Extinct genus of carnivores

Sansanosmilus is an extinct genus of carnivorous mammal of the subfamily, Barbourofelinae and was found in Eurasia and lived during the Miocene from 16 to 11.4 mya, existing for . ^{Including supplementary materials}

==Taxonomy==
Sansanosmilus is a member of the group of feiliforms known as barbourofelids, once considered to being a separate family of feliforms, now widely considered to be a subfamily of nimravids.
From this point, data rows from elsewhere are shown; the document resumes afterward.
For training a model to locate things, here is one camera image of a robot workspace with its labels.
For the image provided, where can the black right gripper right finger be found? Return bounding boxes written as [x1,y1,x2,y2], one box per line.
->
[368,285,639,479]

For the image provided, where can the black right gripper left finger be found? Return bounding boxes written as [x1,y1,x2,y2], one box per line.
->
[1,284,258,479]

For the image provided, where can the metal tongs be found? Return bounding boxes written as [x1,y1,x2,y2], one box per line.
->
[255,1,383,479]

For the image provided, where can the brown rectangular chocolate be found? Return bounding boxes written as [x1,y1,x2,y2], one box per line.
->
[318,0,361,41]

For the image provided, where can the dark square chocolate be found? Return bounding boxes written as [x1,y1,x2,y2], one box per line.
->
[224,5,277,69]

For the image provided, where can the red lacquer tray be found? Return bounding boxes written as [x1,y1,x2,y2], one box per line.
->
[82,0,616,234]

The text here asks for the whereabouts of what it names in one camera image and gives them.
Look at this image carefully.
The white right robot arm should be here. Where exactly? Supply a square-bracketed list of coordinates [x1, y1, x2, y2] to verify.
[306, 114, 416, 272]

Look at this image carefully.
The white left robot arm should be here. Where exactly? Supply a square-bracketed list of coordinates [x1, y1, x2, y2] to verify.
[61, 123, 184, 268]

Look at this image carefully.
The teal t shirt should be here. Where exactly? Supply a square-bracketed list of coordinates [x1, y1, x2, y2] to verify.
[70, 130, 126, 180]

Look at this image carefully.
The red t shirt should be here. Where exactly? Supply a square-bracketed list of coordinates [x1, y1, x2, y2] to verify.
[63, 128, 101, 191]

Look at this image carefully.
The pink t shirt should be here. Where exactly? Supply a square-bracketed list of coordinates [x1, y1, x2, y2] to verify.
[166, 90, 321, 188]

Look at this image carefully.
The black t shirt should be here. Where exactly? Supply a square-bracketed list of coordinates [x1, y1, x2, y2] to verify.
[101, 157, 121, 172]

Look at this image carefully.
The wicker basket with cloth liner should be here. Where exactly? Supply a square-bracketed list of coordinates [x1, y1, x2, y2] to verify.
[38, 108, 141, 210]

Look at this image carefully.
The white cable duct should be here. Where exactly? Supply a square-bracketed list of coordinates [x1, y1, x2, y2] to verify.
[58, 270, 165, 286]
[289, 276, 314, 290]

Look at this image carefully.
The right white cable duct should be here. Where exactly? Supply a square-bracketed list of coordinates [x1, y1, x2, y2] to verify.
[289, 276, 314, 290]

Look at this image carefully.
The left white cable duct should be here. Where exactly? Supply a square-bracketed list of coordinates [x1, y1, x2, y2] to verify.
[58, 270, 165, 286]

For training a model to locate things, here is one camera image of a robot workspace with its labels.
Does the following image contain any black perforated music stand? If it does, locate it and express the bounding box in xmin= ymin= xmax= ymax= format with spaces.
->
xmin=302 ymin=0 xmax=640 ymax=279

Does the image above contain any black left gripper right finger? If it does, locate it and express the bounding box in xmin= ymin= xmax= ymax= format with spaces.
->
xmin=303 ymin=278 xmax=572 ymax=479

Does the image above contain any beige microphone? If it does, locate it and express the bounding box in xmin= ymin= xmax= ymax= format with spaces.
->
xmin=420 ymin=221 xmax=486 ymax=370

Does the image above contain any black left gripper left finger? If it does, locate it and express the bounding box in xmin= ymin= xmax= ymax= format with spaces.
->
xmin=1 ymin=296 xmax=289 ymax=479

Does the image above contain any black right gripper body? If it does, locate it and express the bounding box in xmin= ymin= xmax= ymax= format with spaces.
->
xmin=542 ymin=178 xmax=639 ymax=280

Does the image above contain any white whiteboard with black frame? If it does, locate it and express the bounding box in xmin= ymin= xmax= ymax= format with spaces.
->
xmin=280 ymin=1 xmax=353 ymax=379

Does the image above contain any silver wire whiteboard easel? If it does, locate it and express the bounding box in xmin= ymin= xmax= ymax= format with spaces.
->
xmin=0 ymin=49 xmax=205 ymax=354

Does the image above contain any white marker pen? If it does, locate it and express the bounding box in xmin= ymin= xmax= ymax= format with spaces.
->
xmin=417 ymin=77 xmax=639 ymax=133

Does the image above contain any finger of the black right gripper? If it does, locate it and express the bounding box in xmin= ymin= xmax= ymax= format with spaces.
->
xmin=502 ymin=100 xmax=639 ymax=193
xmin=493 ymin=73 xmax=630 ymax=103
Although Albanosmilus was seen as a junior synonym of Sansanosmilus from the 1970s onwards, Robles et al. (2013) demonstrated that the type species of Albanosmilus, A. jourdani (which they considered to be a senior synonym of S. vallesiensis), is more closely related to Barbourofelis than to the type species of Sansanosmilus and thus generically distinct. Wang et al. (2020) agreed with Robles et al. (2013) in recovering Albanosmilus as closer to Barbourofelis than to Sansanosmilus.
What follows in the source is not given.